お金が無いから「やりません」は理由にならん!と
仰有る方がいますが,無い袖は振れません。
私としては,4人家族で年収500万円以上から,
曾ての「累進課税」に戻すことを希望します。
1億円以上持って帰る方は,その六割を「税金」で取られますが,
分母が大きいので,4000万円も残るのです。

持っている方,持っている所からは,申し訳ないが
「金持ちがお恵みをすると徳が上がる」と理解して戴き,
当面甘受して下さると,日本国民全員がそこそこ幸せになれるはず。

だって,昔はちょい貧乏でも幸せだったのですから…

もはや,この国はそこまで疲弊しているのです。
一番大切な「其所に住まう人」自身が。

それか,太平洋戦争直後のように,平等に全員ドカ貧になるしかありませんね。
あれは酷かった。後遺症は昭和50年初等まで続いたのですから。
(戦前の物や,昭和30年初頭の家電が20年以上,大切に使われていた。
修理して使う。今みたいに安い代わりに修理できない造りにできなかった)

トンネルと全く関係が無いようで,物事の本質は複雑に接続されている。
世の事象とは,単純単簡なものではないのです。
平均化を目標に,やり過ぎたのでしょうな。
想像力の無い,バカばっかの世の中にしてしまった。
わたくし自身,今回の事象は身を切られるように辛い思いであります。

直したい所はいっぱいある。でも出来ない。
良い物を造りたい。

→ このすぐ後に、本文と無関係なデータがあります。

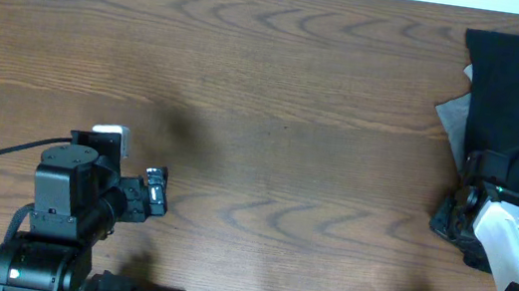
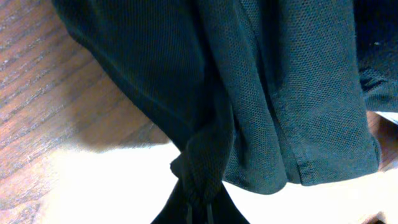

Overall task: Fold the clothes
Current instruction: 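Reach the right gripper to the black polo shirt and grasp it, then drag the black shirt leftward to the table center with the right gripper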

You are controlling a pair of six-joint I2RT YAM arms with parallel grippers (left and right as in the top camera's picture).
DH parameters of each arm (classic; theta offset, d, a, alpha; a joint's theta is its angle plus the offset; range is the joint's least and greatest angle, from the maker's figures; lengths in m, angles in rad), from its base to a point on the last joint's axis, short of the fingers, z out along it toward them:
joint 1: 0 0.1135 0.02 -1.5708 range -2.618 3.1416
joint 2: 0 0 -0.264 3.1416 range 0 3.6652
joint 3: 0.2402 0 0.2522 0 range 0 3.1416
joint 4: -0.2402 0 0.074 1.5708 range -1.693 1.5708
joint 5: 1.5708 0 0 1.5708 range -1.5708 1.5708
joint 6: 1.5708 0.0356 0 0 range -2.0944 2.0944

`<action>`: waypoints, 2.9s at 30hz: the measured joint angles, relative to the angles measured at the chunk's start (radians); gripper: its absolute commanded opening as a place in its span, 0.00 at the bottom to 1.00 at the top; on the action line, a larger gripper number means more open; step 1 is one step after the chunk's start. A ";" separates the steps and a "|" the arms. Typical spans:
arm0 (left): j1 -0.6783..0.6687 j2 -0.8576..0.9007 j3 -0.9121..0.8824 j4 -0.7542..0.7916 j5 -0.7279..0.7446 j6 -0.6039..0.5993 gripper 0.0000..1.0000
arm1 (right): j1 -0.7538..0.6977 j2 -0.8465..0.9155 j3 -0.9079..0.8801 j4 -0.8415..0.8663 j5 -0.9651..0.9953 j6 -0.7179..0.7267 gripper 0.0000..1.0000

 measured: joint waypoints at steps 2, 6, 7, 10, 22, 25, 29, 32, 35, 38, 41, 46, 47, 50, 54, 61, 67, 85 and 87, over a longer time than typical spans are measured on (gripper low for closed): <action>0.000 0.000 0.000 0.000 0.000 0.000 0.98 | 0.000 0.000 0.005 -0.017 -0.006 0.000 0.01; 0.000 0.000 0.000 0.002 0.000 0.000 0.98 | 0.000 -0.013 0.063 -0.111 -0.037 0.000 0.01; 0.000 0.000 0.000 0.008 0.000 0.000 0.98 | 0.001 -0.023 0.102 -0.151 -0.051 -0.003 0.01; 0.000 0.000 0.000 0.034 0.000 0.000 0.98 | 0.003 -0.059 0.203 -0.230 -0.088 -0.021 0.01; 0.000 0.000 0.001 0.121 0.000 0.000 0.98 | 0.187 -0.234 0.591 -0.431 -0.349 -0.185 0.01; 0.000 0.000 0.001 0.132 0.000 0.000 0.98 | 0.302 -0.245 0.604 -0.422 -0.368 -0.200 0.01; 0.000 0.000 0.001 0.156 0.000 0.000 0.98 | 0.468 -0.243 0.604 -0.361 -0.375 -0.212 0.01; 0.000 0.000 0.001 0.159 0.000 0.000 0.98 | 0.576 -0.233 0.604 -0.293 -0.383 -0.215 0.01; 0.000 0.000 0.001 0.158 0.000 0.000 0.98 | 0.657 -0.203 0.605 -0.223 -0.384 -0.209 0.01; 0.000 0.000 0.001 0.158 0.000 0.000 0.98 | 0.712 -0.145 0.607 -0.149 -0.383 -0.196 0.01; 0.000 0.000 0.001 0.158 0.000 0.000 0.98 | 0.748 -0.072 0.607 -0.086 -0.385 -0.187 0.01; 0.000 0.000 0.001 0.159 0.000 0.000 0.98 | 0.812 0.063 0.607 0.055 -0.404 -0.171 0.01; 0.000 0.000 0.001 0.159 0.000 0.000 0.98 | 0.828 0.091 0.607 0.086 -0.407 -0.169 0.01; 0.000 0.000 0.001 0.159 0.000 0.000 0.98 | 0.862 0.140 0.607 0.143 -0.420 -0.162 0.33; 0.000 0.000 0.001 0.159 0.000 0.000 0.98 | 0.885 0.151 0.607 0.156 -0.423 -0.162 0.90; 0.000 0.042 0.001 0.206 0.009 0.000 0.98 | 0.819 0.033 0.607 0.099 -0.384 -0.168 0.99; -0.007 0.200 0.002 0.293 0.114 -0.001 0.98 | 0.693 -0.163 0.610 -0.051 -0.364 -0.169 0.99; -0.404 0.906 0.003 0.652 0.232 -0.151 0.98 | 0.479 -0.246 0.615 -0.271 -0.331 -0.169 0.99; -0.433 0.958 0.003 0.694 0.234 -0.182 0.99 | 0.476 -0.246 0.615 -0.280 -0.319 -0.169 0.99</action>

でも・元請→下請→孫請で食べて行く仕組みに
世の中全体がなっちゃったから,カーストも良い所。
どうしても「ギリギリの性能しかない」物しか出来てこない。
「オーバースペック」は「過大設計(無駄)」と見なすから。
全部コスト(お金)で物は判別できるのだと。
人を見ずして何が「技術」だ!
人のためにならない物の何が「便利な物」だ!
みんなが一所懸命さもしい人になろうとしているように見えて仕方が無い…

元請は(別の苦労はあるだろうけれども)下の取り分を「掠め取る」
香具師の様な者が沢山居る。其れが看過され,
ましてや「そういう者がお利口さん」。
そういう世の中になってしまっている。